Dans un système où accéder à un emploi relève du parcours du combattant, travailler reste un privilège. Les postes sont rares, l'attente parfois très longue et les critères d'attribution particulièrement stricts. Seuls 31% des détenus parviennent à obtenir un emploi, selon le ministère de la Justice. Pour les autres, le quotidien repose sur la solidarité des proches. Et ces aides familiales sont elles-mêmes encadrées par un système de prélèvements. En dessous de 200 euros mensuels reçus, rien n'est ponctionné. Au-delà, un pourcentage est prélevé pour indemniser les parties civiles, puis 10% sont affectés au pécule de libération, destiné à faciliter sa réinsertion à la sortie.
Des conditions de détention "épouvantables"
Depuis que son fils a été condamné à vingt mois de prison pour "trafic de stupéfiants", le quotidien de Karen* est rythmé par ces calculs : combien envoyer pour qu'il ne manque de rien ? "On ne peut pas survivre sans argent en prison", plaide cette directrice d'études de 64 ans.

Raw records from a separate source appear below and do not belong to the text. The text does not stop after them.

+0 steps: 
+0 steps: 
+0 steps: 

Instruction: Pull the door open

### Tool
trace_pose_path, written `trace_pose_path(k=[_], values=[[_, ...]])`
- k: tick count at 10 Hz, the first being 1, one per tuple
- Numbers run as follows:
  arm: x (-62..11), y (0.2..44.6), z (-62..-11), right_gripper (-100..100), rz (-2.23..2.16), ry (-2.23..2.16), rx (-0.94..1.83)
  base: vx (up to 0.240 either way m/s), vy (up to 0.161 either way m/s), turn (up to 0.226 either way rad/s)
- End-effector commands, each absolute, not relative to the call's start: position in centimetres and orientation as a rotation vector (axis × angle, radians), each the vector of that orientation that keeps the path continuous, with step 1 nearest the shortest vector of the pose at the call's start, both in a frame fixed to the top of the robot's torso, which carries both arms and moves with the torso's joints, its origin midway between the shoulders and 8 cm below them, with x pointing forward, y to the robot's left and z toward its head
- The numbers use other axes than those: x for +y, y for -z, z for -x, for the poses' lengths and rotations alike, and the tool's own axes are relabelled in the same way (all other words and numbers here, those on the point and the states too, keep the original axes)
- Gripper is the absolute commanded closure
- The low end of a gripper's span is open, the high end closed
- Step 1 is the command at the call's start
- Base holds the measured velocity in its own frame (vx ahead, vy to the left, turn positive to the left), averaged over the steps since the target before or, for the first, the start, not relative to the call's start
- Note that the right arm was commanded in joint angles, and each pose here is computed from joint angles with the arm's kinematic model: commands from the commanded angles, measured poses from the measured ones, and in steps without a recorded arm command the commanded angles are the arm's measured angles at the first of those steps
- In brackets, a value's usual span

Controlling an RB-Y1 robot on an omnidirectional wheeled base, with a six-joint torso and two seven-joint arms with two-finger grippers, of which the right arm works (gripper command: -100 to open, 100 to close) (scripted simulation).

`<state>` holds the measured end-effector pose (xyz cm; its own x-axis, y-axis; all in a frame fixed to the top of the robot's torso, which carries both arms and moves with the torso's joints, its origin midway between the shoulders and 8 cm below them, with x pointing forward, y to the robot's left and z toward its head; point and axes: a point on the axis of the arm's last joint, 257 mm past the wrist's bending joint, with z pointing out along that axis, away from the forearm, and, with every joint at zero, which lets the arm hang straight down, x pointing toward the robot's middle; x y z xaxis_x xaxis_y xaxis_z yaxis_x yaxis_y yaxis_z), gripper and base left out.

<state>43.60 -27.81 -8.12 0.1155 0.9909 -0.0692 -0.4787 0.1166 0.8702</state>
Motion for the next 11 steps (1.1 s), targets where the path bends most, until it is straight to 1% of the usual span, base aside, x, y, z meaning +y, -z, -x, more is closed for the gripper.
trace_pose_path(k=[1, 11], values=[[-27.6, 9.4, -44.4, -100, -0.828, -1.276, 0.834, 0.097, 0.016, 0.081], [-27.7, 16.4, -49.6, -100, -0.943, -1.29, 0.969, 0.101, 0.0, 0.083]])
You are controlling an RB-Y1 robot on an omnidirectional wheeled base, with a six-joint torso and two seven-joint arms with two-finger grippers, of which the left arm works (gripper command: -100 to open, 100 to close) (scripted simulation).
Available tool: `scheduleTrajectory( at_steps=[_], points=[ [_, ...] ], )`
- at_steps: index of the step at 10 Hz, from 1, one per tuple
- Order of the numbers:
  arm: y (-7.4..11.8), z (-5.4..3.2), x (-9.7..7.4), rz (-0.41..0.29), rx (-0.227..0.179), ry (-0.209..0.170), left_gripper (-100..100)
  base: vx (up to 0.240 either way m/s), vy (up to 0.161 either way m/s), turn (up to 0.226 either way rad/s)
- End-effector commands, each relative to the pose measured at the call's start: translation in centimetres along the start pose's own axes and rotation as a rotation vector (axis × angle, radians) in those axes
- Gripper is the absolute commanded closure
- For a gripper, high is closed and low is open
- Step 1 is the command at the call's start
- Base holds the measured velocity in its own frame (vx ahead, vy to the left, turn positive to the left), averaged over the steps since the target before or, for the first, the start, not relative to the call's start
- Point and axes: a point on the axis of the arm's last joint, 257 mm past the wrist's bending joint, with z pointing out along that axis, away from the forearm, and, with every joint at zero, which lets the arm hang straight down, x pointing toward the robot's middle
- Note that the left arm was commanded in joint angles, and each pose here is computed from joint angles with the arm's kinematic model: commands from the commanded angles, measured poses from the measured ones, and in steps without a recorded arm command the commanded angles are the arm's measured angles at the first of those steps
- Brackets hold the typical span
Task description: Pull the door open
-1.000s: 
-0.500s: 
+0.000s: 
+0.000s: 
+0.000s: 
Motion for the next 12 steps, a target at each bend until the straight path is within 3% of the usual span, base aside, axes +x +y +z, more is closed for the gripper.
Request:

Alors, elle vire, elle compte, elle compense. L'équation est aussi financière que psychique : son fils n'a "aucune empathie", la sollicite sans relâche et la "culpabilise". "Tu me laisses en galère, je n'ai pas de gel douche à cause de toi, tu dois payer mes cigarettes si tu ne veux pas que je devienne fou." Autant de phrases qui la hantent, quand elle rentre d'un parloir. Elle préfère toutefois encaisser ce "chantage permanent" plutôt que l'abandonner.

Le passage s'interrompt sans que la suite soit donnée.